[[ Data open ]]
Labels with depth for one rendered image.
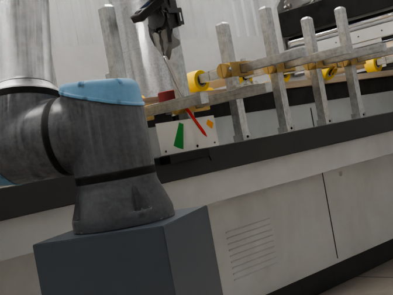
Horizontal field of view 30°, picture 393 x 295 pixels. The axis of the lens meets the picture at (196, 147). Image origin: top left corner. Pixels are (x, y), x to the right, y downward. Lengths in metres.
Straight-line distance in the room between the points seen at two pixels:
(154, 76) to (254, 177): 3.80
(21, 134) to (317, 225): 1.97
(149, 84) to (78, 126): 4.96
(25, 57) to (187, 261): 0.50
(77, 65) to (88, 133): 9.55
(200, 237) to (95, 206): 0.22
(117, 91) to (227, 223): 1.48
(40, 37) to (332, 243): 2.03
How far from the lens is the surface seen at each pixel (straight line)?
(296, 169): 2.73
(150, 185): 1.32
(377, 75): 3.64
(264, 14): 2.73
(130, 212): 1.29
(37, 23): 1.49
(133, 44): 6.32
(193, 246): 1.35
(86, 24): 11.10
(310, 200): 3.13
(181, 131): 2.28
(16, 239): 1.93
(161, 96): 2.42
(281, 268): 2.95
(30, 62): 1.45
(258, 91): 2.17
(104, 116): 1.30
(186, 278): 1.29
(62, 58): 10.75
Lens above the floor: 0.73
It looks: 1 degrees down
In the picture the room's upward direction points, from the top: 10 degrees counter-clockwise
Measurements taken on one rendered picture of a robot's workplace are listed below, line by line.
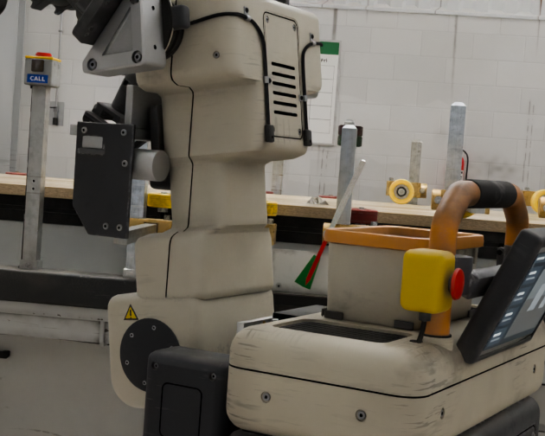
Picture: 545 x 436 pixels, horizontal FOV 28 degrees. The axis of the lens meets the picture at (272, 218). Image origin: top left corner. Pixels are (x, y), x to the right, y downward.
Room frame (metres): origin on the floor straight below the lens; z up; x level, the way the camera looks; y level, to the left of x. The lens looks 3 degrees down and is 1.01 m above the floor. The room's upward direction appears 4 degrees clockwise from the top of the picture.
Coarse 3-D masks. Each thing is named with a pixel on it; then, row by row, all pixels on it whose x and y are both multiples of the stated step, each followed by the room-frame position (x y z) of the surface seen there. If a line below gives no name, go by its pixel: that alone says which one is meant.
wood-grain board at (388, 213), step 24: (0, 192) 2.83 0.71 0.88; (24, 192) 2.82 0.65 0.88; (48, 192) 2.81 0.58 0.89; (72, 192) 2.81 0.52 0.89; (168, 192) 3.02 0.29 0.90; (312, 216) 2.74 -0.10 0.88; (384, 216) 2.72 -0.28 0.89; (408, 216) 2.71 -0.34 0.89; (432, 216) 2.71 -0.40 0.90; (480, 216) 2.89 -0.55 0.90; (504, 216) 3.01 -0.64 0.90
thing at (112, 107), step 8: (120, 88) 1.92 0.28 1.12; (120, 96) 1.92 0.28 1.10; (96, 104) 1.91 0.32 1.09; (104, 104) 1.92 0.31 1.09; (112, 104) 1.93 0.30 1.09; (120, 104) 1.91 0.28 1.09; (112, 112) 1.89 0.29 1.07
[[ Data closed ]]
- Prompt -
Output the entries above exactly. Drop the pictures.

- Response to the task -
Labels with depth for one rendered image.
Horizontal field of view 30°, picture 393 x 295 pixels. The axis of the lens meets the picture at (196, 147). Image origin: top left corner. Pixels are (x, y), x to the right, y downward. Lengths in metres.
Straight-line distance in the room between the points seen at two pixels:
(154, 76) to (254, 177): 3.80
(21, 134) to (317, 225): 1.97
(149, 84) to (78, 126): 4.96
(25, 57) to (187, 261): 0.50
(77, 65) to (88, 133): 9.55
(200, 237) to (95, 206): 0.22
(117, 91) to (227, 223): 1.48
(40, 37) to (332, 243): 2.03
How far from the lens is the surface seen at each pixel (straight line)?
(296, 169): 2.73
(150, 185): 1.32
(377, 75): 3.64
(264, 14): 2.73
(130, 212): 1.29
(37, 23): 1.49
(133, 44): 6.32
(193, 246): 1.35
(86, 24): 11.10
(310, 200): 3.13
(181, 131): 2.28
(16, 239): 1.93
(161, 96): 2.42
(281, 268): 2.95
(30, 62): 1.45
(258, 91): 2.17
(104, 116): 1.30
(186, 278): 1.29
(62, 58): 10.75
Lens above the floor: 0.73
It looks: 1 degrees down
In the picture the room's upward direction points, from the top: 10 degrees counter-clockwise
Measurements taken on one rendered picture of a robot's workplace are listed below, line by line.
Picture: 545 x 436 pixels, horizontal FOV 28 degrees. The axis of the lens meets the picture at (272, 218). Image origin: top left corner. Pixels are (x, y), x to the right, y downward.
Room frame (metres): origin on the floor straight below the lens; z up; x level, the way the camera looks; y level, to the left of x. The lens looks 3 degrees down and is 1.01 m above the floor. The room's upward direction appears 4 degrees clockwise from the top of the picture.
Coarse 3-D masks. Each thing is named with a pixel on it; then, row by row, all pixels on it whose x and y are both multiples of the stated step, each followed by the room-frame position (x y z) of the surface seen there. If a line below gives no name, go by its pixel: that alone says which one is meant.
wood-grain board at (388, 213), step 24: (0, 192) 2.83 0.71 0.88; (24, 192) 2.82 0.65 0.88; (48, 192) 2.81 0.58 0.89; (72, 192) 2.81 0.52 0.89; (168, 192) 3.02 0.29 0.90; (312, 216) 2.74 -0.10 0.88; (384, 216) 2.72 -0.28 0.89; (408, 216) 2.71 -0.34 0.89; (432, 216) 2.71 -0.40 0.90; (480, 216) 2.89 -0.55 0.90; (504, 216) 3.01 -0.64 0.90
thing at (112, 107), step 8: (120, 88) 1.92 0.28 1.12; (120, 96) 1.92 0.28 1.10; (96, 104) 1.91 0.32 1.09; (104, 104) 1.92 0.31 1.09; (112, 104) 1.93 0.30 1.09; (120, 104) 1.91 0.28 1.09; (112, 112) 1.89 0.29 1.07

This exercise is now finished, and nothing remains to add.